La niñez y la juventud dominicanas están haciendo un sacrificio extraordinario para acceder a la educación.

Basta con leer el reportaje que publicó ayer Listín Diario sobre las condiciones de estudio en El Gramazo, Padre Las Casas, para comprender la magnitud de este drama.

Para llegar al plantel, alumnos y profesores deben vadear un río que, con frecuencia, se desborda y los deja aislados durante días.

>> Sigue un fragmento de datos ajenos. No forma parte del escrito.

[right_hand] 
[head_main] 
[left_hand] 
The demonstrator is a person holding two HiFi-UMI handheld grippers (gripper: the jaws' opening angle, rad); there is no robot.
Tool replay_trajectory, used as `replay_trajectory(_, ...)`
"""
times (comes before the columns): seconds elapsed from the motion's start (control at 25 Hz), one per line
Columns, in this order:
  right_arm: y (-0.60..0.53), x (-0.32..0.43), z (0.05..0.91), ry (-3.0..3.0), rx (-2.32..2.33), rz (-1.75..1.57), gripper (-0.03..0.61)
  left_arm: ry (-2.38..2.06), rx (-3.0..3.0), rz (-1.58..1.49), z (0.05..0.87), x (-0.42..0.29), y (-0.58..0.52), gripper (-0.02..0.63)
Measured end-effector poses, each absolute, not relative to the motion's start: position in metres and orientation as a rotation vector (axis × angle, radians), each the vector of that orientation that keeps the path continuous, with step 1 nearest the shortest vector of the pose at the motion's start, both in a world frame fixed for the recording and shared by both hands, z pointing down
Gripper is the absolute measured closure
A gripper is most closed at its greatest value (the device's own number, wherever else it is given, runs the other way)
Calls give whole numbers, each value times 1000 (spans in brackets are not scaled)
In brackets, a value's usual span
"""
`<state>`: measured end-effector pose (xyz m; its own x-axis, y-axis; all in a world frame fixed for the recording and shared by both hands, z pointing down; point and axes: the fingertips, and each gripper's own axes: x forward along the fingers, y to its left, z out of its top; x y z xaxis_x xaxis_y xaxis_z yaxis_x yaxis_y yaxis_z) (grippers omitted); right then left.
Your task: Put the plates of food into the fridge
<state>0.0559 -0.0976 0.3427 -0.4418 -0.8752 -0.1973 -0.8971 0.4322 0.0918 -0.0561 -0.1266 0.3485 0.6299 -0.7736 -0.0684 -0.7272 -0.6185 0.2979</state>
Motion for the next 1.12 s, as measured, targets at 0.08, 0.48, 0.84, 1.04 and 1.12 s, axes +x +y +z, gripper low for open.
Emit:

Desde hace años, la comunidad reclama la construcción de un puente que permita la movilidad segura de las personas en una zona donde las lluvias son abundantes.

Hasta el día de hoy, las autoridades han hecho oídos sordos.

En este caso se trata de la ausencia de un puente. En otros puntos del país, las escuelas carecen de condiciones mínimas para impartir docencia o han quedado inconclusas.

Mientras el mundo avanza aceleradamente hacia el dominio de las nuevas tecnologías para formar talentos, en nuestro país seguimos atascados en la labor elemental de enseñar el abecedario.

El gobierno debe impulsar una estrategia eficaz de acondicionamiento de los centros escolares y garantizar el acceso seguro a ellos, para que los estudiantes no paguen un precio tan alto por aprender.

Resulta inaceptable que, en una sociedad donde muchos jóvenes buscan el dinero fácil y existen redes criminales dispuestas a reclutarlos, estudiar sea una tarea tan difícil.

Las naciones que han apostado decididamente por la educación exhiben hoy un progreso sostenido y una calidad de vida superior.

Por el contrario, los países que desatienden la formación de su juventud permanecen anclados en el atraso y condenan a la mayoría de su población a la precariedad.

Necesitamos que las autoridades se comprometan a fondo para que estudiar deje de ser una batalla de supervivencia y se convierta en un ejercicio digno y esperanzador.